Work task:
The data below holds a line containing "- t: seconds" and a line containing "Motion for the"; please quote exactly those two lines and every line between them, and nothing else.

========

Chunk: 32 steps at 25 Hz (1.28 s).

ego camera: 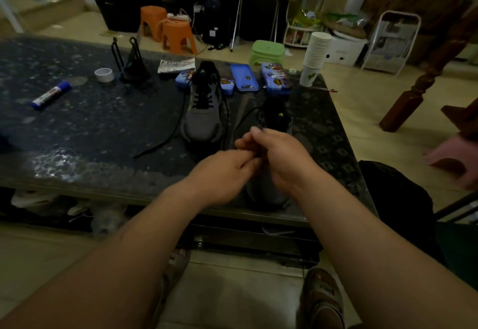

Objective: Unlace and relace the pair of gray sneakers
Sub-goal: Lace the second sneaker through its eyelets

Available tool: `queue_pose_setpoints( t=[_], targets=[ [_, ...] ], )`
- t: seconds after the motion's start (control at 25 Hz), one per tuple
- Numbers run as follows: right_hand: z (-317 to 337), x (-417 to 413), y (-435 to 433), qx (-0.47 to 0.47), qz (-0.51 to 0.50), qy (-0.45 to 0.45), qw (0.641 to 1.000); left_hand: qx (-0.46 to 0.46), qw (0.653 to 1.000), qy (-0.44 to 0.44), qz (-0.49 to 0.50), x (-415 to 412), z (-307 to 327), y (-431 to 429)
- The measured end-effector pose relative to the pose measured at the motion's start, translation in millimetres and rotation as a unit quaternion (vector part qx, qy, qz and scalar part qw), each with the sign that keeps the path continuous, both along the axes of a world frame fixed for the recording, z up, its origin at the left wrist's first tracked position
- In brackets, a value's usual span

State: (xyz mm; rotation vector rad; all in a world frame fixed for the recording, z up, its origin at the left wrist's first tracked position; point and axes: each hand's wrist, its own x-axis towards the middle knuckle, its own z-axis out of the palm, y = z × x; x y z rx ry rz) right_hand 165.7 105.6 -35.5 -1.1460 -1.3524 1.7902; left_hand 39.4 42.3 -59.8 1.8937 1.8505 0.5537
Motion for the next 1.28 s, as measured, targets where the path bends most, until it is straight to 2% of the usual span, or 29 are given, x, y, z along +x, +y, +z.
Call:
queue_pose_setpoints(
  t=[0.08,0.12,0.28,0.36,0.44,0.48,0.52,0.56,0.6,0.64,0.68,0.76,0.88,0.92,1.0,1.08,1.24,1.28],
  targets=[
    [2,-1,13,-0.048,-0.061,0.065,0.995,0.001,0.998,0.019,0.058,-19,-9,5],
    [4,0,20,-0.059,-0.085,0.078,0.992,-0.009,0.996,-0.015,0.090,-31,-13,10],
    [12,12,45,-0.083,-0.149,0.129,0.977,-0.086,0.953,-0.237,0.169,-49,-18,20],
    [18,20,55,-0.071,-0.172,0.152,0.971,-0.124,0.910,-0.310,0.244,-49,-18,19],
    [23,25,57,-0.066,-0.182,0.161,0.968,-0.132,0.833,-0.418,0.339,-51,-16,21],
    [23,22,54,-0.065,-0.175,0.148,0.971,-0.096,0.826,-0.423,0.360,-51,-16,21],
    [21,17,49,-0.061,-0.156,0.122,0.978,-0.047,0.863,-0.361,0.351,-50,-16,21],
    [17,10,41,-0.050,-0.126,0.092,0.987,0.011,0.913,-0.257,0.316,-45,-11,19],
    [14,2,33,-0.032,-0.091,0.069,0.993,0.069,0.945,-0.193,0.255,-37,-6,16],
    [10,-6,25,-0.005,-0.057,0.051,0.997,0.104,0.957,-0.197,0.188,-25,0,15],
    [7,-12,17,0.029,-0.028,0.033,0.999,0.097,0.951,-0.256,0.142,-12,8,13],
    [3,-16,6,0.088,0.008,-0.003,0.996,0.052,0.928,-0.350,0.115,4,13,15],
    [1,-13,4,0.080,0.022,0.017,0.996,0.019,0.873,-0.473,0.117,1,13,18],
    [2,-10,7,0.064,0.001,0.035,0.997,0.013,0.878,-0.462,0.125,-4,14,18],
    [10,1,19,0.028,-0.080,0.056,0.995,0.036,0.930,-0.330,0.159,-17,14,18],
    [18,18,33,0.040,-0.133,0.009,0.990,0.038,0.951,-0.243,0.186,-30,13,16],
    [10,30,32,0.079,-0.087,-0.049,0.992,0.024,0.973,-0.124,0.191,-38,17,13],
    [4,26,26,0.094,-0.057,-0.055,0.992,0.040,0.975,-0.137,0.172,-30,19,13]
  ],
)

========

Problem solution:
- t: seconds after the motion's start (control at 25 Hz), one per tuple
- Numbers run as follows: right_hand: z (-317 to 337), x (-417 to 413), y (-435 to 433), qx (-0.47 to 0.47), qz (-0.51 to 0.50), qy (-0.45 to 0.45), qw (0.641 to 1.000); left_hand: qx (-0.46 to 0.46), qw (0.653 to 1.000), qy (-0.44 to 0.44), qz (-0.49 to 0.50), x (-415 to 412), z (-307 to 327), y (-431 to 429)
- The measured end-effector pose relative to the pose measured at the motion's start, translation in millimetres and rotation as a unit quaternion (vector part qx, qy, qz and scalar part qw), each with the sign that keeps the path continuous, both along the axes of a world frame fixed for the recording, z up, its origin at the left wrist's first tracked position
- In brackets, a value's usual span

State: (xyz mm; rotation vector rad; all in a world frame fixed for the recording, z up, its origin at the left wrist's first tracked position; point and axes: each hand's wrist, its own x-axis towards the middle knuckle, its own z-axis out of the palm, y = z × x; x y z rx ry rz) right_hand 165.7 105.6 -35.5 -1.1460 -1.3524 1.7902; left_hand 39.4 42.3 -59.8 1.8937 1.8505 0.5537
Motion for the next 1.28 s, as measured, targets where the path bends most, until it is straight to 2% of the usual span, or 29 are given, x, y, z along +x, +y, +z.

That was the complete answer.